▶ Goal of the exercise: Count every line below that contains "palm", then give that count and nothing else.

▶ Source information:
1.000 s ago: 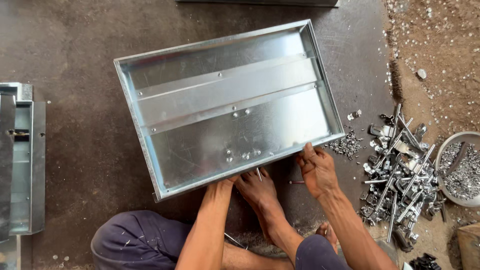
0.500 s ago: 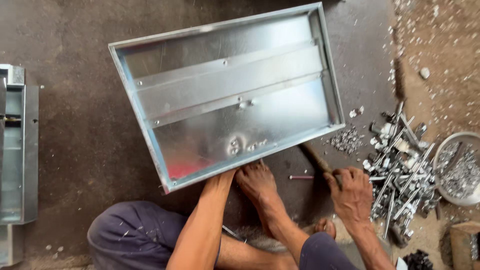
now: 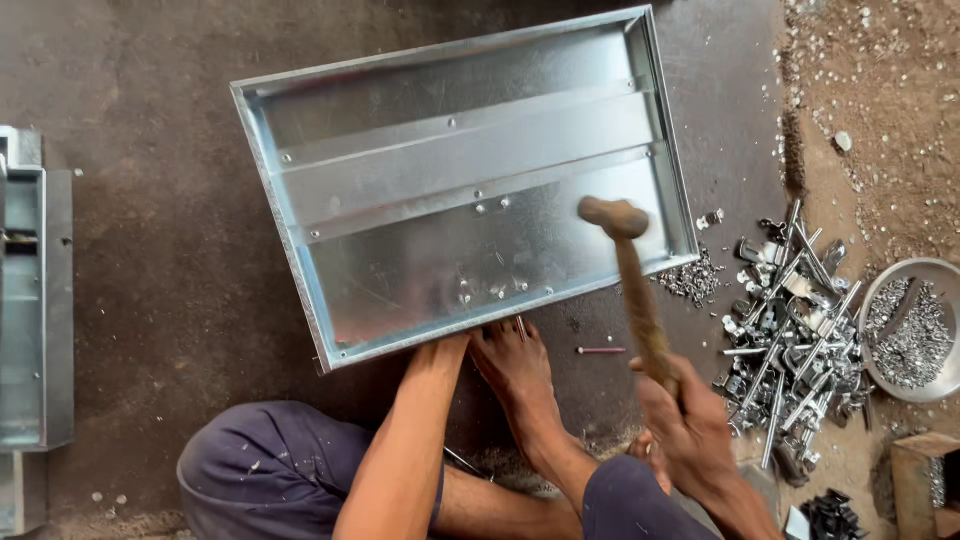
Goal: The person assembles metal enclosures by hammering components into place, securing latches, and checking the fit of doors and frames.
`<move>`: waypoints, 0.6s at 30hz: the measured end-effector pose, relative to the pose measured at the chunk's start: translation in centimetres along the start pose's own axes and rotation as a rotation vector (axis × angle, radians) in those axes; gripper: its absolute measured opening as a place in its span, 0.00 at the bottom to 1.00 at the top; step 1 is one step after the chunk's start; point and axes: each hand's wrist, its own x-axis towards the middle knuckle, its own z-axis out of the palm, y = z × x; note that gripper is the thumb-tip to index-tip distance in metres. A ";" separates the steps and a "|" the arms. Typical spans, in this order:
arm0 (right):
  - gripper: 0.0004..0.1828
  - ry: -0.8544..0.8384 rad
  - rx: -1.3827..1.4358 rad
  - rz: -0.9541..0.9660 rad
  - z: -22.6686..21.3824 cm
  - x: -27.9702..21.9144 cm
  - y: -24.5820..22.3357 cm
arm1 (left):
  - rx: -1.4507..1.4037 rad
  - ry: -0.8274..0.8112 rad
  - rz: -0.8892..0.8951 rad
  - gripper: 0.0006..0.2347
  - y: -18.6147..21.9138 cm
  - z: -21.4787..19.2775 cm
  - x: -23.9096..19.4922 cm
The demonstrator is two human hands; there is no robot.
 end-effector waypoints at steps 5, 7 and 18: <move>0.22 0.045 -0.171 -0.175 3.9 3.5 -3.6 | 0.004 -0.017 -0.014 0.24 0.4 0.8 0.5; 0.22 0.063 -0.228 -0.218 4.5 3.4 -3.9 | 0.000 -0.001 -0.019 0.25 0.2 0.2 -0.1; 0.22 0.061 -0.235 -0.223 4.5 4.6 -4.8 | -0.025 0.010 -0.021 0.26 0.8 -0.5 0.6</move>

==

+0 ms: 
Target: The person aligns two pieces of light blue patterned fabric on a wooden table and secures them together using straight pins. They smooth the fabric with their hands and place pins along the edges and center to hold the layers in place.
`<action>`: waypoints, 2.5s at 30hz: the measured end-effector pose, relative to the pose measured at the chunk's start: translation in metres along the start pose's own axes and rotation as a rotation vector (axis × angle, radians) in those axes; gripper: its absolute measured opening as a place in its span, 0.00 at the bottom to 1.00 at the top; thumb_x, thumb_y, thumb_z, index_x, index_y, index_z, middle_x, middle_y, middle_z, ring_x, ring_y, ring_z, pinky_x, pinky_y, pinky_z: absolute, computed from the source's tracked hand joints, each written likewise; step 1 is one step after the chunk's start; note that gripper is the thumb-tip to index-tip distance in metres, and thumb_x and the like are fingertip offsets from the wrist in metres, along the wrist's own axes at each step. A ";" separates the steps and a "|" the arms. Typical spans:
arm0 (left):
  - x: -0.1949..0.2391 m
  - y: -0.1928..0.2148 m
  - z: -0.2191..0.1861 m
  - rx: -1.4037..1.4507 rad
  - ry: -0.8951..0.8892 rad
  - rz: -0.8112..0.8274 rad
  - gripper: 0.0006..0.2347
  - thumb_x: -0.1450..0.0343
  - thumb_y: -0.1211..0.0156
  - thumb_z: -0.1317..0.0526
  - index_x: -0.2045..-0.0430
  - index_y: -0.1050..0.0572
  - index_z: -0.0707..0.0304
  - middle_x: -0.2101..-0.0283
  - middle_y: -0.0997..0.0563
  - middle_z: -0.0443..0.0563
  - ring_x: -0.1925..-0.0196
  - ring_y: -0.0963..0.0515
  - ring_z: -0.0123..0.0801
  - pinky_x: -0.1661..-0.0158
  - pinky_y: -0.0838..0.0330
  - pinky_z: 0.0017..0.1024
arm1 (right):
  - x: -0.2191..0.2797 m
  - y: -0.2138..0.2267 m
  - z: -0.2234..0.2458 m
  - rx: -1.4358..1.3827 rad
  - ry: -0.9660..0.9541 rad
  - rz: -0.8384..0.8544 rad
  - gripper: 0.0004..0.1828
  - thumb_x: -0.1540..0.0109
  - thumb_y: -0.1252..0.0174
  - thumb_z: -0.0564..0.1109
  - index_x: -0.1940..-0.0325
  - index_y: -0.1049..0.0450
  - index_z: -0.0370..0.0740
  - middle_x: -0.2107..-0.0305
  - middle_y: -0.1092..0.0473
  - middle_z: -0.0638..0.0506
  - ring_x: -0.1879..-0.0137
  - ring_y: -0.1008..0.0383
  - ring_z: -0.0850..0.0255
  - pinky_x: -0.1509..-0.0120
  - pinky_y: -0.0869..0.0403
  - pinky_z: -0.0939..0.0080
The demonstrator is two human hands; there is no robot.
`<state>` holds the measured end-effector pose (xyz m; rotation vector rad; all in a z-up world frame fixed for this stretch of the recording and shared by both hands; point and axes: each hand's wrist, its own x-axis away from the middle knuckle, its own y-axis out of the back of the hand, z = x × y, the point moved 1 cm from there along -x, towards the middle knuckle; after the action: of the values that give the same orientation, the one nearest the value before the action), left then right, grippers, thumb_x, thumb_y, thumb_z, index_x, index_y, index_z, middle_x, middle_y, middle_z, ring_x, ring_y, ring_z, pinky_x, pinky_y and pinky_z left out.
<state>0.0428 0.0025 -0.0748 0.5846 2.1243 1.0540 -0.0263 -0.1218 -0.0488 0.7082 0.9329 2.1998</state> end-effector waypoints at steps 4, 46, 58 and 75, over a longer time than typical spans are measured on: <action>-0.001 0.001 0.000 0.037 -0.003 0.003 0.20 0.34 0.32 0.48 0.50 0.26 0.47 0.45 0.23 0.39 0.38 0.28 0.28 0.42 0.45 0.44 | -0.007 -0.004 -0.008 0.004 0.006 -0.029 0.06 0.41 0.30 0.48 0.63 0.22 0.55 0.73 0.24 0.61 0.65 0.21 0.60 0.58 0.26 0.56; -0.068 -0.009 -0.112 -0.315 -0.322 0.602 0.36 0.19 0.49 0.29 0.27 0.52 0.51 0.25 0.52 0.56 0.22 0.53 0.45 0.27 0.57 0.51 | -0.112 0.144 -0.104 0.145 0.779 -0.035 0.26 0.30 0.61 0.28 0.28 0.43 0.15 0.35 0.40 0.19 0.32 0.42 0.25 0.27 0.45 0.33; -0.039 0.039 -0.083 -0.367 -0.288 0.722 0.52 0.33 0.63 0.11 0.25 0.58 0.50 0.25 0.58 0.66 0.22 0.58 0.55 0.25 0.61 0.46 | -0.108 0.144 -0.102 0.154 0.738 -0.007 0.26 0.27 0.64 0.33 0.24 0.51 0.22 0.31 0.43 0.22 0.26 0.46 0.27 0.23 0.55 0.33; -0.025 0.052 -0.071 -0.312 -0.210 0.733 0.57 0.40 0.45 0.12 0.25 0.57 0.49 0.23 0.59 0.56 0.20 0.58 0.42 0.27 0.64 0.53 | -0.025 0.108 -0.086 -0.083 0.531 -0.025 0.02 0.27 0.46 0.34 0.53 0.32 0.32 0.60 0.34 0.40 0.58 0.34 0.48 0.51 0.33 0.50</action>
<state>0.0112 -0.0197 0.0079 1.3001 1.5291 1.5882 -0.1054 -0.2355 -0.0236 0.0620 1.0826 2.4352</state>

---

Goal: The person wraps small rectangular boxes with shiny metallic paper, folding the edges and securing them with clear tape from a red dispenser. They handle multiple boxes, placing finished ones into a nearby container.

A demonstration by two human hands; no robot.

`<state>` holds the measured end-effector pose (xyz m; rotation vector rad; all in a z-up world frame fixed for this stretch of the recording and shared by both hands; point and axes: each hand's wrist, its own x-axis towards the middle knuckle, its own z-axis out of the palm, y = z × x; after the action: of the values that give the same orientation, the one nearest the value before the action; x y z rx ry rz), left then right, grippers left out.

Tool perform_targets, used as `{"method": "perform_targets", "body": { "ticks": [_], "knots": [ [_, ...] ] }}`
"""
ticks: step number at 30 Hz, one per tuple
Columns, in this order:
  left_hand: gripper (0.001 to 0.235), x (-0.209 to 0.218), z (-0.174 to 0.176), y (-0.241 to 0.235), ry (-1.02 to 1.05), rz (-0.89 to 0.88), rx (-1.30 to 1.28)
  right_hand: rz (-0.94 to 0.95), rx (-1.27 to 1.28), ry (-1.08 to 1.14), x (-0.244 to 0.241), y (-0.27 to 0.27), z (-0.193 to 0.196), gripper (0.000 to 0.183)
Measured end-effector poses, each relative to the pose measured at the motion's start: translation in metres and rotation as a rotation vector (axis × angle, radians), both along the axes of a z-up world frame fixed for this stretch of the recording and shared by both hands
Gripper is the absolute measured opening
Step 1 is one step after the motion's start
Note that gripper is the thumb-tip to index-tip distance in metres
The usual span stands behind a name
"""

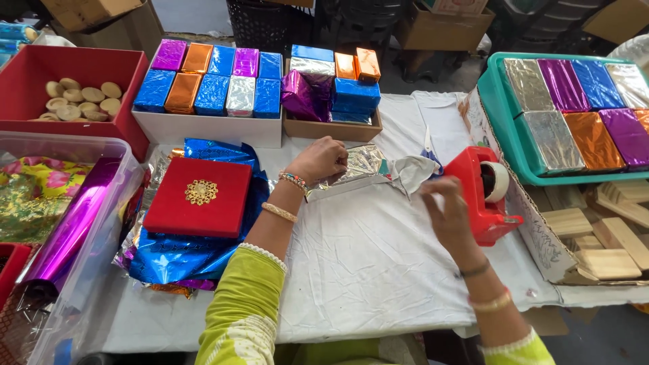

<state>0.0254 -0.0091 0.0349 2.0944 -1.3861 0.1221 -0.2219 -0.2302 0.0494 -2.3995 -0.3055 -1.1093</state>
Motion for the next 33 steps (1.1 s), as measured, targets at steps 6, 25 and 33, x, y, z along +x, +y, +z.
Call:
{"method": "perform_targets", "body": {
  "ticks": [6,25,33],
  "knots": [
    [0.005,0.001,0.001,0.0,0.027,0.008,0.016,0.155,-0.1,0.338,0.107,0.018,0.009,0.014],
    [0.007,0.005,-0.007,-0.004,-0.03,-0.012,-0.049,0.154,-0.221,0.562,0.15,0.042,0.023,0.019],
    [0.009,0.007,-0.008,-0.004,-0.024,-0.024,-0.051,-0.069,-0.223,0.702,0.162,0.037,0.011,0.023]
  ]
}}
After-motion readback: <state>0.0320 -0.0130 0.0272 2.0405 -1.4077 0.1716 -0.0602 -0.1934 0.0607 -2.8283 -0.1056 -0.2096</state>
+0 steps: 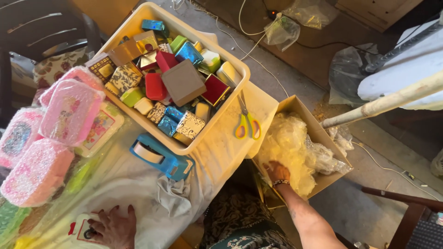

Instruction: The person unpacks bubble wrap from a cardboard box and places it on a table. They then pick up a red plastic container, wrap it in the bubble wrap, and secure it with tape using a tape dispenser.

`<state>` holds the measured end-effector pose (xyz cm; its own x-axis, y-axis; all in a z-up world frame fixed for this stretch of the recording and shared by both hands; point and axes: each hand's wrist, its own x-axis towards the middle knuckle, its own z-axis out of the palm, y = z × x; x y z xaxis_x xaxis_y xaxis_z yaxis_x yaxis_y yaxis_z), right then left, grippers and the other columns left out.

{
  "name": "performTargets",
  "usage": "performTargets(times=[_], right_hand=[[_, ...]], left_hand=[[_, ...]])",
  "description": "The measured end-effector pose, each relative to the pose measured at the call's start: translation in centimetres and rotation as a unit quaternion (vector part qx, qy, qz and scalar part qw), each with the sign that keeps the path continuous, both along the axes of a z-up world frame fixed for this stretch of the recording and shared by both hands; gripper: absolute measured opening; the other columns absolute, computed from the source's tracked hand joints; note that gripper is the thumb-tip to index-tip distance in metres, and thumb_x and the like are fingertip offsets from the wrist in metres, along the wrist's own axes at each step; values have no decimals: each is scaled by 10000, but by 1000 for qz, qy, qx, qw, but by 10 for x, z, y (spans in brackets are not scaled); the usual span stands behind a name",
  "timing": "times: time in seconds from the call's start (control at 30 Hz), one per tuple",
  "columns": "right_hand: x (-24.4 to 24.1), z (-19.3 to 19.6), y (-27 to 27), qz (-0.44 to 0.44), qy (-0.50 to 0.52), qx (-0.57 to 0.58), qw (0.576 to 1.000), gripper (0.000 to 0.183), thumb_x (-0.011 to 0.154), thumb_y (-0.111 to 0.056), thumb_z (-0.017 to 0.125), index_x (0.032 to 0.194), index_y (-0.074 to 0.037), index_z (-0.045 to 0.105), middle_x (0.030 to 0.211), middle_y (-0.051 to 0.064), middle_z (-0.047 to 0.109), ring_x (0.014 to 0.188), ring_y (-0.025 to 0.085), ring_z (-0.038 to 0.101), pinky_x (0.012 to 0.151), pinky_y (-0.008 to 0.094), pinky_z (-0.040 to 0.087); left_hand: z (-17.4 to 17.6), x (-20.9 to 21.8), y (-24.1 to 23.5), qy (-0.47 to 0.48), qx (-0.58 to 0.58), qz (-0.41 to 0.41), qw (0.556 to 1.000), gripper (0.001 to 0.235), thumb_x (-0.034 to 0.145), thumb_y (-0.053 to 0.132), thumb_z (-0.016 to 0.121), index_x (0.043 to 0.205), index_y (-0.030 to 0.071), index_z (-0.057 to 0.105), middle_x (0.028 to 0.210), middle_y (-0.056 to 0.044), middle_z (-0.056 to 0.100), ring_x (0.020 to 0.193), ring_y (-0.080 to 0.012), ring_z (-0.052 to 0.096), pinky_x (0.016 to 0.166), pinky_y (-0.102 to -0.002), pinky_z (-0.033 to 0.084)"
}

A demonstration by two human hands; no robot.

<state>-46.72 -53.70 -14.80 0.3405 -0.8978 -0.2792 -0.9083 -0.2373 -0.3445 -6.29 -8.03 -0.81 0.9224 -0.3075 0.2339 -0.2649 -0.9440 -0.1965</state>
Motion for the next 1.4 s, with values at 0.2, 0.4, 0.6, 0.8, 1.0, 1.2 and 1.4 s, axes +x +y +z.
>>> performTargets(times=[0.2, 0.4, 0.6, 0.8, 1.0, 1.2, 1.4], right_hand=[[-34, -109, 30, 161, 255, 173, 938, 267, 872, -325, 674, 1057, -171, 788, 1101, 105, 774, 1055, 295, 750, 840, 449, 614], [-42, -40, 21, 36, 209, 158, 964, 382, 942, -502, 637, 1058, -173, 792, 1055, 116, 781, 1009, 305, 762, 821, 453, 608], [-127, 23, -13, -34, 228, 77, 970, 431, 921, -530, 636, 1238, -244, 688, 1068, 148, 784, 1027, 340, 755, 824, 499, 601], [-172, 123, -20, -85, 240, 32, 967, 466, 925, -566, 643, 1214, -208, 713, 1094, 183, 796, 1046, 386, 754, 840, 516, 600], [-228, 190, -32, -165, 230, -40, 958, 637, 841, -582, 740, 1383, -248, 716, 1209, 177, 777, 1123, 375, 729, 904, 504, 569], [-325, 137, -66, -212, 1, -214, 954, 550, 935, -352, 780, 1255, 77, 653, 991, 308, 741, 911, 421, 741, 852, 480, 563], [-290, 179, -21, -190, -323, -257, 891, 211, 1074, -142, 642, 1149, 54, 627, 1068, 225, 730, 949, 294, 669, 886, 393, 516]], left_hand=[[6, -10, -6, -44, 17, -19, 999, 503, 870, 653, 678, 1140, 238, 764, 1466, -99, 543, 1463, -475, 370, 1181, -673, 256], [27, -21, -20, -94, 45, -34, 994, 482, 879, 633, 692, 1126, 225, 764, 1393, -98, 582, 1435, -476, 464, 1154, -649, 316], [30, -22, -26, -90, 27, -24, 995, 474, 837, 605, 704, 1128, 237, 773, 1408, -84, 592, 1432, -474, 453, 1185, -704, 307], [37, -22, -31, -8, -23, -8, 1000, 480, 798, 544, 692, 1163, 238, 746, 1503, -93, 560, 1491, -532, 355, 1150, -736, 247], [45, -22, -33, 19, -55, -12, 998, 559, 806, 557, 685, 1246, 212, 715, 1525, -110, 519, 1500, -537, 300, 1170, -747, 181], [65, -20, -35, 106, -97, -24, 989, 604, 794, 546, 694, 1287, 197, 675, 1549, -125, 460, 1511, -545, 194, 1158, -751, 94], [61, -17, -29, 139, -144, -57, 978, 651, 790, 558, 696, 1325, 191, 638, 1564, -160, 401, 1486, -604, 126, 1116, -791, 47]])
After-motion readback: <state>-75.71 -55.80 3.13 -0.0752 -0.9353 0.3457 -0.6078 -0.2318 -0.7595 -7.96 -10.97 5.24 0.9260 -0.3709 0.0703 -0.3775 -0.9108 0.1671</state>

▶ Answer space: 3